Na petição, o fundo sugere que Alcolumbre tenta "proteger os interesses privados do Grupo Odebrecht". A defesa também afirma que o ofício do presidente do Senado é "pobre como parecer jurídico, lastreado inclusive em premissas erradas, unilateralmente fornecidas" e viola a competência do Poder Judiciário para analisar o caso.

"A Presidência do Senado Federal resolveu emitir um "parecer" atípico (ou seja lá o que for o tal ofício) sem seguir nenhum rito processual conhecido e em favor do Grupo Odebrecht", diz um trecho da petição. "O Poder Legislativo não tem qualquer competência/investidura para decidir sobre a validade/nulidade de negócios jurídicos privados, de modo que o ofício em referência representa nada mais do que a mera tentativa de emplacar uma 'carteirada'", sustenta o Lone Star.

Segunda maior produtora de etanol do País, a Atvos teve seu plano de recuperação judicial homologado em agosto depois de acumular dívidas da ordem de R$ 15 bilhões. A homologação se deu após o Lone Star comprar de credores da Odebrecht, por R$ 5 milhões, o controle da sucroalcooleira. Desde então, a Odebrecht alega falta de transparência e tenta cancelar a operação.

Com a palavra, a presidência do Senado

"O Ofício nº 986/2020/PRESID da Presidência foi expedido em resposta à Notificação enviada pela ATVOS à Presidência do Senado Federal (documento 0100.067871/2020-37), que resultou na instauração de processo administrativo nesta Casa Legislativa (processos nº 00200.008178/2020-02, 00200.008377/2020-1100200.010645/2020-56, que também contou com a manifestação da LSF10 (0100.069113/2020-53 e 0100.070162/2020-39).

As manifestações apresentadas administrativamente pela AVTOS e pela LSF10 estão relacionadas ao ofício expedido pelo Juízo da 4ª Vara Federal da Seção Judiciária do Distrito Federal, nos autos da ação 1033372-39.2020.4.01.3400, em que se discutia eventual interesse da União e do Senado Federal ingressarem na aludida ação judicial.

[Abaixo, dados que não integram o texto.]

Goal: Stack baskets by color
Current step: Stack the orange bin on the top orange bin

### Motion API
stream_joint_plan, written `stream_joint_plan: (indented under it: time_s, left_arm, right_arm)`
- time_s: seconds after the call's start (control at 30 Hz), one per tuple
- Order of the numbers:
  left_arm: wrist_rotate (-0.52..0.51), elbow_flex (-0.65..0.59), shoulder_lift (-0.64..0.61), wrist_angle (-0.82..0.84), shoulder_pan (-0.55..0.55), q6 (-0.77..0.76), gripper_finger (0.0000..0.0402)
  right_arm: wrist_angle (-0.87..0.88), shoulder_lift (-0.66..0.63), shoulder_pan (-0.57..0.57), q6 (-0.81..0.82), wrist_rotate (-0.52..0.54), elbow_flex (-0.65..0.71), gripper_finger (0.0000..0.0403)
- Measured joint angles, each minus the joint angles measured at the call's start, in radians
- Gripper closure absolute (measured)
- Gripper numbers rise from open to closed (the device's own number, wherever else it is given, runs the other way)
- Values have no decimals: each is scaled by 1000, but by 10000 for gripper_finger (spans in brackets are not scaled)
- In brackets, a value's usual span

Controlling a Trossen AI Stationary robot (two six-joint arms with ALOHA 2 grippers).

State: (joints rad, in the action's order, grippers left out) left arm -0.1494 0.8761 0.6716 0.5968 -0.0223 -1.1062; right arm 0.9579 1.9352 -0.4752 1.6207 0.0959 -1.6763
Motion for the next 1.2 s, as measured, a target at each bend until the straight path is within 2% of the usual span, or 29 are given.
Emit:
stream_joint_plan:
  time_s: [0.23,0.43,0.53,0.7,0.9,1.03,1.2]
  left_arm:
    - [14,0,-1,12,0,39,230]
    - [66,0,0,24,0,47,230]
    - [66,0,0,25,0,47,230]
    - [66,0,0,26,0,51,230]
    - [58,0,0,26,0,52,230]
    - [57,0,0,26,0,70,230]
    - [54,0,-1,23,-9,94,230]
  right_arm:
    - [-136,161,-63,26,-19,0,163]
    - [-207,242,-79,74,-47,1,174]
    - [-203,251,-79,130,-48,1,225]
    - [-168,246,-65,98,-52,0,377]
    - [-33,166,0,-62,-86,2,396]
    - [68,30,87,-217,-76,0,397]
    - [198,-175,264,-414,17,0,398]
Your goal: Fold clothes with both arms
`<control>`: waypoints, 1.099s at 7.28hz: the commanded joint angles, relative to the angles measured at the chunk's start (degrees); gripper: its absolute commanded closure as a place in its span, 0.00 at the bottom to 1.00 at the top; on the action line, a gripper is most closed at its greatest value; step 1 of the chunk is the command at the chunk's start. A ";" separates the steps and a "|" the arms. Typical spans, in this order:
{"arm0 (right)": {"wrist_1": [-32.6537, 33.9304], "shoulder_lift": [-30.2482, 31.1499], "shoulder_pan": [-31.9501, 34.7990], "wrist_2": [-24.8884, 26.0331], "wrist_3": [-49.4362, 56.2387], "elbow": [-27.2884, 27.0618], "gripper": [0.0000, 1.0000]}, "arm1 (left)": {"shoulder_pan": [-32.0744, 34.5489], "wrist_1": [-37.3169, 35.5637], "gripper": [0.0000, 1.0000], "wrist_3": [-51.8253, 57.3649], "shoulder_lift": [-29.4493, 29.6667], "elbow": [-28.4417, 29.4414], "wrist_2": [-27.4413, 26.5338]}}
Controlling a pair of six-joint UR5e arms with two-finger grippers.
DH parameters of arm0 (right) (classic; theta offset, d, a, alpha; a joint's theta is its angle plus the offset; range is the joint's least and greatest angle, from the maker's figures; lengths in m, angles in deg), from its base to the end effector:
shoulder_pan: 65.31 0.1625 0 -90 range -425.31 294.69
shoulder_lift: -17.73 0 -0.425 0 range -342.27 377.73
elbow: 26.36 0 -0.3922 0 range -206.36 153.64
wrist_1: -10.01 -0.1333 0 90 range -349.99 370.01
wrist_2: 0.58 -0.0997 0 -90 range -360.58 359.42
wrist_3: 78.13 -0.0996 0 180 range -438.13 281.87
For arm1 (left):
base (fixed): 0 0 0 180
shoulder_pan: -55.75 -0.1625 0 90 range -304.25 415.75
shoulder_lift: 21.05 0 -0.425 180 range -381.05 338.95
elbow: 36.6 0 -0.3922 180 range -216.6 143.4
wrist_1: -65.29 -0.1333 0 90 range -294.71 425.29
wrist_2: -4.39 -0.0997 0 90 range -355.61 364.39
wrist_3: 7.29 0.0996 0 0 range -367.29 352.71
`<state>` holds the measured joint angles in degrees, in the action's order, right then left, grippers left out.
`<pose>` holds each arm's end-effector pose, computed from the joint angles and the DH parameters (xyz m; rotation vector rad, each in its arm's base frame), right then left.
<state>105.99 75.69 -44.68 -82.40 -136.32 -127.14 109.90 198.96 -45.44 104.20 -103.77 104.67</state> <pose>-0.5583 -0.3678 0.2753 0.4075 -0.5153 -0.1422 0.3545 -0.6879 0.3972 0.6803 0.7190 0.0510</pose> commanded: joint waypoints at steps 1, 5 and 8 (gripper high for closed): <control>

O Senado Federal apresentou manifestação nos autos, em resposta às intimações que recebeu, e também à Advocacia-Geral da União, por intermédio da Advocacia do Senado, demonstrando a necessidade de prévia observância do procedimento estabelecido pela legislação, de aprovação prévia do Congresso Nacional em relação à transmissão de propriedade rural para pessoas estrangeiras, nos termos do inciso III do parágrafo 1º do art. 1º da Lei 5.709/71c/c parágrafo 4º do art. 2º da Lei nº 6.634/79 e do parágrafo 2º do art. 23 da Lei nº 8.629/1993.

Foi proferida sentença pelo Juízo da 4ª Vara Federal da Seção Judiciária do Distrito Federal, nos autos da ação 1033372-39.2020.4.01.3400 apenas no sentido de afastar sua competência para julgar a matéria, ressalvando, contudo, "o interesse do Congresso envolve suas atividades típicas, enquanto Poder, não controláveis pelo Poder Judiciário, eis que há um sistema de freios e contrapesos e a necessidade de exercício do self restraint por parte dos Magistrados".

O Ofício nº 986/2020/PRESID da Presidência apenas reitera a necessidade de observância das normas legais e da prerrogativa conferida ao Congresso Nacional de deliberar sobre a alienação que importe em transferência da propriedade rural para estrangeiros."